## Listed records
+ + +
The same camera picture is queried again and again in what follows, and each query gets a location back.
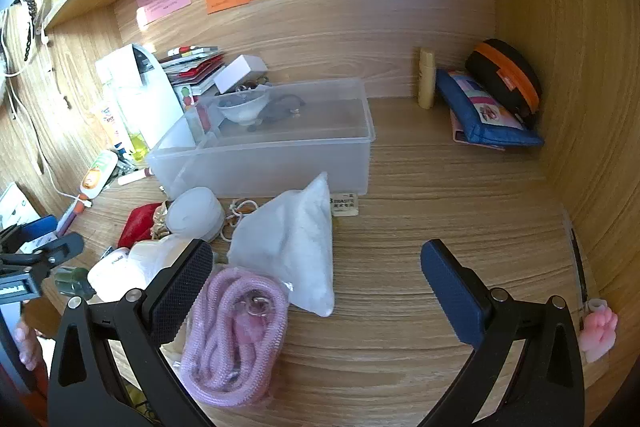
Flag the dark grey toy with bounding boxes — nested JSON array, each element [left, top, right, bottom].
[[250, 94, 307, 132]]

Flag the small white box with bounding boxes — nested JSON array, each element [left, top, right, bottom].
[[214, 55, 268, 94]]

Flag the orange white sunscreen tube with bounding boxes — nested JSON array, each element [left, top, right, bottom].
[[92, 104, 123, 148]]

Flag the blue zip pouch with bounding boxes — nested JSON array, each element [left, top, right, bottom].
[[435, 68, 545, 150]]

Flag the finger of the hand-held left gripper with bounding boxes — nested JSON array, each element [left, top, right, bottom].
[[0, 214, 60, 254], [0, 232, 85, 280]]

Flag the clear bottle yellow liquid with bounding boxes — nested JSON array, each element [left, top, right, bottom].
[[107, 82, 151, 162]]

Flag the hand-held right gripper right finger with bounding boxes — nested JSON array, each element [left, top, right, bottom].
[[419, 238, 587, 427]]

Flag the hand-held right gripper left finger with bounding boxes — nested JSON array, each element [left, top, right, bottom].
[[47, 238, 215, 427]]

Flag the white orange lotion tube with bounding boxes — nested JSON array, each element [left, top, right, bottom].
[[77, 151, 119, 202]]

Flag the pink notebook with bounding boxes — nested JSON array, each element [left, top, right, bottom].
[[450, 107, 506, 151]]

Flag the pink paw toy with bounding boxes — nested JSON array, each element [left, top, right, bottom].
[[580, 298, 618, 364]]

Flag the round frosted jar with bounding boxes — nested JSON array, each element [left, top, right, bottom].
[[165, 187, 226, 243]]

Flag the cream yellow bottle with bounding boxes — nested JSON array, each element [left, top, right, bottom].
[[417, 48, 437, 108]]

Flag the white cable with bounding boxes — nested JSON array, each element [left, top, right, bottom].
[[0, 7, 93, 208]]

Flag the gold foil wrapper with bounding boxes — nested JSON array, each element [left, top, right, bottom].
[[151, 202, 173, 238]]

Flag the red pouch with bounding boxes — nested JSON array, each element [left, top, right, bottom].
[[118, 203, 162, 249]]

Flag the white lip balm stick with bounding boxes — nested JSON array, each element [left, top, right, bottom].
[[117, 168, 153, 186]]

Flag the dark metal clips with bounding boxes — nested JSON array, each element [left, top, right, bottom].
[[112, 147, 138, 172]]

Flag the black strap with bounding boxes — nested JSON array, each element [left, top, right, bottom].
[[570, 227, 588, 303]]

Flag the dark green small toy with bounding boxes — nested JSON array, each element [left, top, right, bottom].
[[55, 266, 96, 299]]

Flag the black chain bracelet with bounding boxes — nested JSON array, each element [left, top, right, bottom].
[[10, 0, 41, 62]]

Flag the small white label packet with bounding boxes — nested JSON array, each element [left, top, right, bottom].
[[330, 193, 360, 218]]

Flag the clear plastic storage box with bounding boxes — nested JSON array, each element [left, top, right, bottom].
[[146, 77, 377, 200]]

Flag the wooden desktop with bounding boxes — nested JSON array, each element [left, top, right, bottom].
[[45, 94, 621, 427]]

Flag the white cardboard box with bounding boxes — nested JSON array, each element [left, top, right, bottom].
[[0, 182, 43, 233]]

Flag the pink rope lanyard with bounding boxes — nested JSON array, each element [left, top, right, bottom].
[[180, 268, 290, 407]]

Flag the person's left hand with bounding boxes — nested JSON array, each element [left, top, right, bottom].
[[14, 318, 41, 374]]

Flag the stack of booklets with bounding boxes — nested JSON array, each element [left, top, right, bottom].
[[159, 46, 226, 98]]

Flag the black orange case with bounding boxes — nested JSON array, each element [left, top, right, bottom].
[[465, 38, 543, 130]]

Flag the white round device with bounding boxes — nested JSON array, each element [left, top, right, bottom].
[[87, 247, 151, 303]]
+ + +
Take the whole listing above and copy it exactly. Pictures do not go into the copy.

The same camera picture is queried again and again in what follows, and each query gets a location back.
Flag the dark grey toy with bounding boxes — nested JSON array, each element [left, top, right, bottom].
[[250, 94, 307, 132]]

Flag the small white box with bounding boxes — nested JSON array, each element [left, top, right, bottom].
[[214, 55, 268, 94]]

Flag the orange white sunscreen tube with bounding boxes — nested JSON array, each element [left, top, right, bottom].
[[92, 104, 123, 148]]

Flag the blue zip pouch with bounding boxes — nested JSON array, each element [left, top, right, bottom].
[[435, 68, 545, 150]]

Flag the finger of the hand-held left gripper with bounding boxes — nested JSON array, each element [left, top, right, bottom].
[[0, 214, 60, 254], [0, 232, 85, 280]]

Flag the clear bottle yellow liquid with bounding boxes — nested JSON array, each element [left, top, right, bottom].
[[107, 82, 151, 162]]

Flag the hand-held right gripper right finger with bounding boxes — nested JSON array, each element [left, top, right, bottom].
[[419, 238, 587, 427]]

Flag the hand-held right gripper left finger with bounding boxes — nested JSON array, each element [left, top, right, bottom].
[[47, 238, 215, 427]]

Flag the white orange lotion tube with bounding boxes — nested JSON array, each element [left, top, right, bottom].
[[77, 151, 119, 202]]

Flag the pink notebook with bounding boxes — nested JSON array, each element [left, top, right, bottom].
[[450, 107, 506, 151]]

Flag the pink paw toy with bounding boxes — nested JSON array, each element [left, top, right, bottom].
[[580, 298, 618, 364]]

Flag the round frosted jar with bounding boxes — nested JSON array, each element [left, top, right, bottom].
[[165, 187, 226, 243]]

Flag the cream yellow bottle with bounding boxes — nested JSON array, each element [left, top, right, bottom].
[[417, 48, 437, 108]]

Flag the white cable with bounding boxes — nested JSON array, each element [left, top, right, bottom].
[[0, 7, 93, 208]]

Flag the gold foil wrapper with bounding boxes — nested JSON array, each element [left, top, right, bottom].
[[151, 202, 173, 238]]

Flag the red pouch with bounding boxes — nested JSON array, each element [left, top, right, bottom].
[[118, 203, 162, 249]]

Flag the white lip balm stick with bounding boxes — nested JSON array, each element [left, top, right, bottom].
[[117, 168, 153, 186]]

Flag the dark metal clips with bounding boxes — nested JSON array, each element [left, top, right, bottom].
[[112, 147, 138, 172]]

Flag the black strap with bounding boxes — nested JSON array, each element [left, top, right, bottom].
[[570, 227, 588, 303]]

Flag the dark green small toy with bounding boxes — nested JSON array, each element [left, top, right, bottom].
[[55, 266, 96, 299]]

Flag the black chain bracelet with bounding boxes — nested JSON array, each element [left, top, right, bottom].
[[10, 0, 41, 62]]

Flag the small white label packet with bounding boxes — nested JSON array, each element [left, top, right, bottom].
[[330, 193, 360, 218]]

Flag the clear plastic storage box with bounding boxes — nested JSON array, each element [left, top, right, bottom].
[[146, 77, 377, 200]]

Flag the wooden desktop with bounding boxes — nested JSON array, each element [left, top, right, bottom].
[[45, 94, 621, 427]]

Flag the white cardboard box with bounding boxes — nested JSON array, each element [left, top, right, bottom].
[[0, 182, 43, 233]]

Flag the pink rope lanyard with bounding boxes — nested JSON array, each element [left, top, right, bottom].
[[180, 268, 290, 407]]

Flag the person's left hand with bounding boxes — nested JSON array, each element [left, top, right, bottom].
[[14, 318, 41, 374]]

Flag the stack of booklets with bounding boxes — nested JSON array, each element [left, top, right, bottom].
[[159, 46, 226, 98]]

Flag the black orange case with bounding boxes — nested JSON array, each element [left, top, right, bottom].
[[465, 38, 543, 130]]

Flag the white round device with bounding boxes — nested JSON array, each element [left, top, right, bottom].
[[87, 247, 151, 303]]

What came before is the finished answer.